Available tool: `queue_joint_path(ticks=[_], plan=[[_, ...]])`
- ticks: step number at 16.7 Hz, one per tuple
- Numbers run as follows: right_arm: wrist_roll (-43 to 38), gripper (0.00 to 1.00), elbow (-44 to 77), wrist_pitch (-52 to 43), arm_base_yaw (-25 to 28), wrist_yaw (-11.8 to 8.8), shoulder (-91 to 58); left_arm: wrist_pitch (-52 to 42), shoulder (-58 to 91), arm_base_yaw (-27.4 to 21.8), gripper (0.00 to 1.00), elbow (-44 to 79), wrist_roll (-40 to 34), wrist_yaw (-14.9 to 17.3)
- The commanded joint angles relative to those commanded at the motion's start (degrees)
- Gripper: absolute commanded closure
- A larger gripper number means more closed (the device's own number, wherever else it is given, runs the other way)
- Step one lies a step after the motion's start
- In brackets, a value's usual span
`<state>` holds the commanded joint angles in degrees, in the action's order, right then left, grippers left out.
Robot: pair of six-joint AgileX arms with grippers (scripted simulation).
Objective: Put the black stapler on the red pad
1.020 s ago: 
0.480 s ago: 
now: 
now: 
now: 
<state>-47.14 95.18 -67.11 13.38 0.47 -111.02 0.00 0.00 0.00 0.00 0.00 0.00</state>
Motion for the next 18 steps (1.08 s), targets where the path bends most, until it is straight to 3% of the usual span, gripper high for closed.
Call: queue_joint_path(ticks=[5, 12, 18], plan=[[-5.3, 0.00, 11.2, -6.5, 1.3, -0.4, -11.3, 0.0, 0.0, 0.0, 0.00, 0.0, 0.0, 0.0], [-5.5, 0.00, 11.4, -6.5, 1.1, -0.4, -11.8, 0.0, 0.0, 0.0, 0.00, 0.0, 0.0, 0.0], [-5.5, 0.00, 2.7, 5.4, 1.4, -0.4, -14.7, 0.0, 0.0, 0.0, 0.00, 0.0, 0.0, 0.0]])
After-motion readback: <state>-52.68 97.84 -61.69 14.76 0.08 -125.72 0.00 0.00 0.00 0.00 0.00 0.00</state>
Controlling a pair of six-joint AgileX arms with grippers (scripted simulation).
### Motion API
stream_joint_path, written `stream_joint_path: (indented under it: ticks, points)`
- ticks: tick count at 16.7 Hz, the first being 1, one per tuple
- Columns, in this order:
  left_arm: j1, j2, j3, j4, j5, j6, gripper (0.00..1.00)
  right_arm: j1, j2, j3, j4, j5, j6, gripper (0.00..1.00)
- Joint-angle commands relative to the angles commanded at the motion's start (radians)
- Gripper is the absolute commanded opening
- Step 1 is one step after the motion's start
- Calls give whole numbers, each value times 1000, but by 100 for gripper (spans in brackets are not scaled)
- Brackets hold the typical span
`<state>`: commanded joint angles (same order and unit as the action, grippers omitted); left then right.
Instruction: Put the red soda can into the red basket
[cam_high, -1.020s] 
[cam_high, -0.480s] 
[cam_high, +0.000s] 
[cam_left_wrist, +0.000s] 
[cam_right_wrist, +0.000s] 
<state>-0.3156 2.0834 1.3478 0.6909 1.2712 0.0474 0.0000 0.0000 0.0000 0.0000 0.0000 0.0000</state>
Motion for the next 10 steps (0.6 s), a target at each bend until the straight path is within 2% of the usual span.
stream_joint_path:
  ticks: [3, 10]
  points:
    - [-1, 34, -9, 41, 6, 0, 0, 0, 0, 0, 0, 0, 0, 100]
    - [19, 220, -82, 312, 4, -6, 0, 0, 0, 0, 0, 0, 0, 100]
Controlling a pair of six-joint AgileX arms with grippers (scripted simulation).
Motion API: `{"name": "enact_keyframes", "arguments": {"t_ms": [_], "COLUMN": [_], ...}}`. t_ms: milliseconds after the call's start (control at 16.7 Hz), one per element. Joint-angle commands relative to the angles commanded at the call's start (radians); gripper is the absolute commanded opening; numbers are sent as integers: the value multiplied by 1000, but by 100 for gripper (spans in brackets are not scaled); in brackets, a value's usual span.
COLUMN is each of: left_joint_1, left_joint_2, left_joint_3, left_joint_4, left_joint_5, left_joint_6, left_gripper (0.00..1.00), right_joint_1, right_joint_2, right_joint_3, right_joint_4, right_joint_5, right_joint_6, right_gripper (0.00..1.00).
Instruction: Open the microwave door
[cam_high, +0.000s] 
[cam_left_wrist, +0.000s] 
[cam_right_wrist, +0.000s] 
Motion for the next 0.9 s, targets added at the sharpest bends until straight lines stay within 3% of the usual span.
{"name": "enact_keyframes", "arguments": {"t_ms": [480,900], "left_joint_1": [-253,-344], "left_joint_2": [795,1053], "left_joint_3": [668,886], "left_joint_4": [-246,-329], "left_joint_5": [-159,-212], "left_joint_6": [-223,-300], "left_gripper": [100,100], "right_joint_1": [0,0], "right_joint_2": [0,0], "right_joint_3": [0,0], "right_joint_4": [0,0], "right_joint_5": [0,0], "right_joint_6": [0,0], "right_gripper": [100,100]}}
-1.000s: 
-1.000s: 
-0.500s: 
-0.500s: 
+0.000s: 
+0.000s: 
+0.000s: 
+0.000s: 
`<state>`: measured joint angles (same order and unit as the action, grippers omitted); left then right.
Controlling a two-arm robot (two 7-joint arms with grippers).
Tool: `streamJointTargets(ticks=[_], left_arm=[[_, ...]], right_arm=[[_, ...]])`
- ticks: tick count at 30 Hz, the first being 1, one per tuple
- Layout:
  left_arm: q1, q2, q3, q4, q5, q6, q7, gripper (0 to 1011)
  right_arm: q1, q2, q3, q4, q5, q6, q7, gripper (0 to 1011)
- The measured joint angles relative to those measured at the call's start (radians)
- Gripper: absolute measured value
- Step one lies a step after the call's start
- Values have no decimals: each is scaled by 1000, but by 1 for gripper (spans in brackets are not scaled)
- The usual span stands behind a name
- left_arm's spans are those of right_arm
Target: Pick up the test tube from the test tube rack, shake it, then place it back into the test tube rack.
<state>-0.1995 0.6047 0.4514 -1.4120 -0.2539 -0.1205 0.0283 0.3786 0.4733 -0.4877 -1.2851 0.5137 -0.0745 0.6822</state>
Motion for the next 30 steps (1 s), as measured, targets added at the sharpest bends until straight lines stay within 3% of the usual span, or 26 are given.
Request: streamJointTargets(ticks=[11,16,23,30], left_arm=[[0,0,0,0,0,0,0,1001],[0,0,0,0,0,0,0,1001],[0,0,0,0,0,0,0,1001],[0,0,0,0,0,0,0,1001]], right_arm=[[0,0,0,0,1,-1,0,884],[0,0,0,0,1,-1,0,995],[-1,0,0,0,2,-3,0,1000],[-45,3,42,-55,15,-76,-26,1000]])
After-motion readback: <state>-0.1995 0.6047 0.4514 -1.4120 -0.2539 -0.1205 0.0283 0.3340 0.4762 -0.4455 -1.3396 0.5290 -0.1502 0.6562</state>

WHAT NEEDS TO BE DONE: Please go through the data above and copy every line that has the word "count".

WORKED SOLUTION:
- ticks: tick count at 16.7 Hz, the first being 1, one per tuple
- ticks: tick count at 30 Hz, the first being 1, one per tuple

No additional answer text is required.